» PROVIDED MATERIAL:
────────

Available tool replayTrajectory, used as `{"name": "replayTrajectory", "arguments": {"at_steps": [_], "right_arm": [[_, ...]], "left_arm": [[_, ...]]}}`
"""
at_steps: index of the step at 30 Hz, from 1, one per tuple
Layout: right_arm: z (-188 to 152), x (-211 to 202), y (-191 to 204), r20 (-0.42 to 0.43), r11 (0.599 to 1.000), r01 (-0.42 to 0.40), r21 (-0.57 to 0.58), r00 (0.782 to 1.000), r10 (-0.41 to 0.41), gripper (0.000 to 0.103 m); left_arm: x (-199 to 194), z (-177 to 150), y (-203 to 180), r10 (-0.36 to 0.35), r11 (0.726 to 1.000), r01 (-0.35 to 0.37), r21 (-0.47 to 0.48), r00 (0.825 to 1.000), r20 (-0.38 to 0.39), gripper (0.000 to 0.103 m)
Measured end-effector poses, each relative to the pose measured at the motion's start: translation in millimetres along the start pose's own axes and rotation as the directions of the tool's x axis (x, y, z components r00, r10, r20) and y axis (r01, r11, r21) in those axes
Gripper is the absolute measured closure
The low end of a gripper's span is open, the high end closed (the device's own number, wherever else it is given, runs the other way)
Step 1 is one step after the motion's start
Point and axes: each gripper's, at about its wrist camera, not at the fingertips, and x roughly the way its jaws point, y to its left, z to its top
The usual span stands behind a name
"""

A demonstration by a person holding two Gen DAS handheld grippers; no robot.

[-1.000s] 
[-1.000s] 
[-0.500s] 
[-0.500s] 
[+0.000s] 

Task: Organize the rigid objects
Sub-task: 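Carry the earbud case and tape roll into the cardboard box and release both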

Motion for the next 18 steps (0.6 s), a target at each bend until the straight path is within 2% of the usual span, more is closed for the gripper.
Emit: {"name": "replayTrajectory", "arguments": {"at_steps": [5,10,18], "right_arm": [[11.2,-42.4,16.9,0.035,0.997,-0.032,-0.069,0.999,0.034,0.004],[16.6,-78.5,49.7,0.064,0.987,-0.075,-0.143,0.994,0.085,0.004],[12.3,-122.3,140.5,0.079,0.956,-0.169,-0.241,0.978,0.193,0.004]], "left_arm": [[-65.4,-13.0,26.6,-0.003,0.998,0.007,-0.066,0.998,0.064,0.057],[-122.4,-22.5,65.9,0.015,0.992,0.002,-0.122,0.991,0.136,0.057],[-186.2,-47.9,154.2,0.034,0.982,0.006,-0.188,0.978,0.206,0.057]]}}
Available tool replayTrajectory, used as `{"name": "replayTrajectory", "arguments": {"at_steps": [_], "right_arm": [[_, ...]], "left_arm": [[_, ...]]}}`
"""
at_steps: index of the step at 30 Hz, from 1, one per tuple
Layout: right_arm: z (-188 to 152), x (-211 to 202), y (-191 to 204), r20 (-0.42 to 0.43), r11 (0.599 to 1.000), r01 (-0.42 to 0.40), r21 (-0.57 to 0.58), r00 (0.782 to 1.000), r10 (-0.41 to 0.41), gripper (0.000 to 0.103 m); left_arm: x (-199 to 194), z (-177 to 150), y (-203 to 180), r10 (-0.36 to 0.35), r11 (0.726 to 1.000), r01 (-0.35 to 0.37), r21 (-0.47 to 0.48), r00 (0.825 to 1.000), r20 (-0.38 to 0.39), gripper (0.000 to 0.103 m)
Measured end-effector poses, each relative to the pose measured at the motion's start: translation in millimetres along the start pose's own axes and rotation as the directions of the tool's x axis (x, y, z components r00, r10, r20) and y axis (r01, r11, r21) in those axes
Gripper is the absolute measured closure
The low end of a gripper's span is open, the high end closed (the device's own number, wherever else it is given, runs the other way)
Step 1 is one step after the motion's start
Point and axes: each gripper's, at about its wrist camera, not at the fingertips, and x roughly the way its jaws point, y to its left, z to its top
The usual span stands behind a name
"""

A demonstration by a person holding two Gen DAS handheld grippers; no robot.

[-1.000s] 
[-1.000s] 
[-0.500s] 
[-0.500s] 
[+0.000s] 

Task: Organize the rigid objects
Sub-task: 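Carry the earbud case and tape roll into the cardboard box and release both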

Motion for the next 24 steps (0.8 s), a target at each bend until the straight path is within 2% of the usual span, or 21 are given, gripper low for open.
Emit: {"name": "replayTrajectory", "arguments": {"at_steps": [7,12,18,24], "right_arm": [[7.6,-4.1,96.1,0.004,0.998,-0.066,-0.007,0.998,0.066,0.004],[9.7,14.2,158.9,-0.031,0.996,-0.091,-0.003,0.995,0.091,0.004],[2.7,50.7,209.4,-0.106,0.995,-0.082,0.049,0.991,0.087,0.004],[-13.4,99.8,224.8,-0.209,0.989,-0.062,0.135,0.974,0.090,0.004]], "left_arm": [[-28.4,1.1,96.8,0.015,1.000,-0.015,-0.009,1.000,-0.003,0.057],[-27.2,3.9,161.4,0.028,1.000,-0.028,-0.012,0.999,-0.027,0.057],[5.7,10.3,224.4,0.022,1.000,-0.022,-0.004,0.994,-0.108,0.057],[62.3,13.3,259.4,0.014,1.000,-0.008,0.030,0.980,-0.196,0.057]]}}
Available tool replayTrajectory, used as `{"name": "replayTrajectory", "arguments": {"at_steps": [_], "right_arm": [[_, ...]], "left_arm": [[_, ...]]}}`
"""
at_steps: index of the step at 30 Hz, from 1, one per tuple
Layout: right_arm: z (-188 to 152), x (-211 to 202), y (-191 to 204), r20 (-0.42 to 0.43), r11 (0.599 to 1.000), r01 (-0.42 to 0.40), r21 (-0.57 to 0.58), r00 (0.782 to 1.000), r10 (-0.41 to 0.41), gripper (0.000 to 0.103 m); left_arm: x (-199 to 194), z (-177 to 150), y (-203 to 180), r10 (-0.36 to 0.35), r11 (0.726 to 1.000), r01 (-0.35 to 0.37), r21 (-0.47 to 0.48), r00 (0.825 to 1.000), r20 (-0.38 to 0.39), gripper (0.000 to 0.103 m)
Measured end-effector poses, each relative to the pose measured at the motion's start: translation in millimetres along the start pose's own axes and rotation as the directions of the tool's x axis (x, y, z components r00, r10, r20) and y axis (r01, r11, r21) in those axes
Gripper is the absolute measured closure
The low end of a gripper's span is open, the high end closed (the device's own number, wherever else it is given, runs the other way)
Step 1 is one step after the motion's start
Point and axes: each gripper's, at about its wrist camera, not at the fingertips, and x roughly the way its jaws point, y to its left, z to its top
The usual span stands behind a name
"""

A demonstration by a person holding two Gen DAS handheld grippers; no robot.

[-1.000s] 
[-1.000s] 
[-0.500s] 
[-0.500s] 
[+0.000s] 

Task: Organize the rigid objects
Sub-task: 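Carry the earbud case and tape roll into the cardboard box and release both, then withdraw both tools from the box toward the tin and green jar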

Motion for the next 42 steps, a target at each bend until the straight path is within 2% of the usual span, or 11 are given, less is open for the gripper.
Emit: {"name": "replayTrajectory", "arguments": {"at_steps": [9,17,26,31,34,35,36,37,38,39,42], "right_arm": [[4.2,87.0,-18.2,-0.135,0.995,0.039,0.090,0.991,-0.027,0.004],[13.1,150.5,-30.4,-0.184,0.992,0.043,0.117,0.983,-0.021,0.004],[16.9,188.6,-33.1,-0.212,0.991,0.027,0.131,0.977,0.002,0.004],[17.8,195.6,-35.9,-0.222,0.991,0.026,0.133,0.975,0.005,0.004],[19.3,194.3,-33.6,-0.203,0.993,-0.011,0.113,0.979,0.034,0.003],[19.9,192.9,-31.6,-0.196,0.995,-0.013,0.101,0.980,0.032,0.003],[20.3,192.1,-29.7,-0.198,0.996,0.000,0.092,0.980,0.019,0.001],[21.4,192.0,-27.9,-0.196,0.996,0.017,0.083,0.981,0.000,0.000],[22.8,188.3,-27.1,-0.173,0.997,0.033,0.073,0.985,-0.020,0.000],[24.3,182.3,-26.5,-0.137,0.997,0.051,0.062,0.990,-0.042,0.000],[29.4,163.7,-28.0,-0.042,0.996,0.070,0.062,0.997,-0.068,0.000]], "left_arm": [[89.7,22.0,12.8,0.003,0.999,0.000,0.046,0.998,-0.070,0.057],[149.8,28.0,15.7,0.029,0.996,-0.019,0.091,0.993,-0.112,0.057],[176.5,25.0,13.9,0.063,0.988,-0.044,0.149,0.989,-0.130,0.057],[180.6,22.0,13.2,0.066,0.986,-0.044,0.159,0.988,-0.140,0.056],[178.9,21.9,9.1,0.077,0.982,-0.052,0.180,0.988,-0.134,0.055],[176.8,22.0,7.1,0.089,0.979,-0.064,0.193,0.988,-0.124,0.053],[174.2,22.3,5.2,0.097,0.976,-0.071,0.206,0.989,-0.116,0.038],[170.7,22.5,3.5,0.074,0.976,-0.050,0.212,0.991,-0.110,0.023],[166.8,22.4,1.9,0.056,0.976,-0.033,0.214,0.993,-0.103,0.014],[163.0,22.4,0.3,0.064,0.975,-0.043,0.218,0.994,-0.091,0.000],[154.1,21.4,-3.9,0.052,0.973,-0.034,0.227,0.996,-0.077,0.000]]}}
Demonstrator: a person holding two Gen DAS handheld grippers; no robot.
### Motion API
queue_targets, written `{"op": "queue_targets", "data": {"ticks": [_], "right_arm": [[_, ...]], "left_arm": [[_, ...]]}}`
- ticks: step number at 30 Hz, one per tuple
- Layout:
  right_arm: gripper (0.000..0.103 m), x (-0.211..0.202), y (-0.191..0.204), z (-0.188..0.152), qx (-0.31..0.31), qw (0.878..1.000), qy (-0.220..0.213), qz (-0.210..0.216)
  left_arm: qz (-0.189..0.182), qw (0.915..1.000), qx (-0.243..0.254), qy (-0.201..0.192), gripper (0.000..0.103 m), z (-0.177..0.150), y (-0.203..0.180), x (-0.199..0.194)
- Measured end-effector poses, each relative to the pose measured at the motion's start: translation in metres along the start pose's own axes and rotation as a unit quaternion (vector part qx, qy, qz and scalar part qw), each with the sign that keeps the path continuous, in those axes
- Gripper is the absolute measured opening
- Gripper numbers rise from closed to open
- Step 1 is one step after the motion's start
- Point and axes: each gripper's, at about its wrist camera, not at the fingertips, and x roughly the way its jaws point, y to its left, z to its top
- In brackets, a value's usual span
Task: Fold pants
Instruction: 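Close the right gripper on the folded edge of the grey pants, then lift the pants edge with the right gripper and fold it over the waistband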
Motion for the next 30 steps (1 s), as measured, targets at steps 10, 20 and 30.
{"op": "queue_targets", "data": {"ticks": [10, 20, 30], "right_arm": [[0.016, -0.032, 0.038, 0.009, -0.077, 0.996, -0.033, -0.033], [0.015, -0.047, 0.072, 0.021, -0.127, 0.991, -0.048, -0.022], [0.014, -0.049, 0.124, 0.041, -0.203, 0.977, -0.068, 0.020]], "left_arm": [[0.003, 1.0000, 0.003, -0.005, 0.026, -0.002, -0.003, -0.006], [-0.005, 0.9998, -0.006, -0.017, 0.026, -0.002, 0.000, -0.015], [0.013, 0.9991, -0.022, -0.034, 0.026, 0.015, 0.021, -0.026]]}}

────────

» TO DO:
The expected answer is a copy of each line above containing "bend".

» REPLY TO THE TASK:
Motion for the next 18 steps (0.6 s), a target at each bend until the straight path is within 2% of the usual span, more is closed for the gripper.
Motion for the next 24 steps (0.8 s), a target at each bend until the straight path is within 2% of the usual span, or 21 are given, gripper low for open.
Motion for the next 42 steps, a target at each bend until the straight path is within 2% of the usual span, or 11 are given, less is open for the gripper.

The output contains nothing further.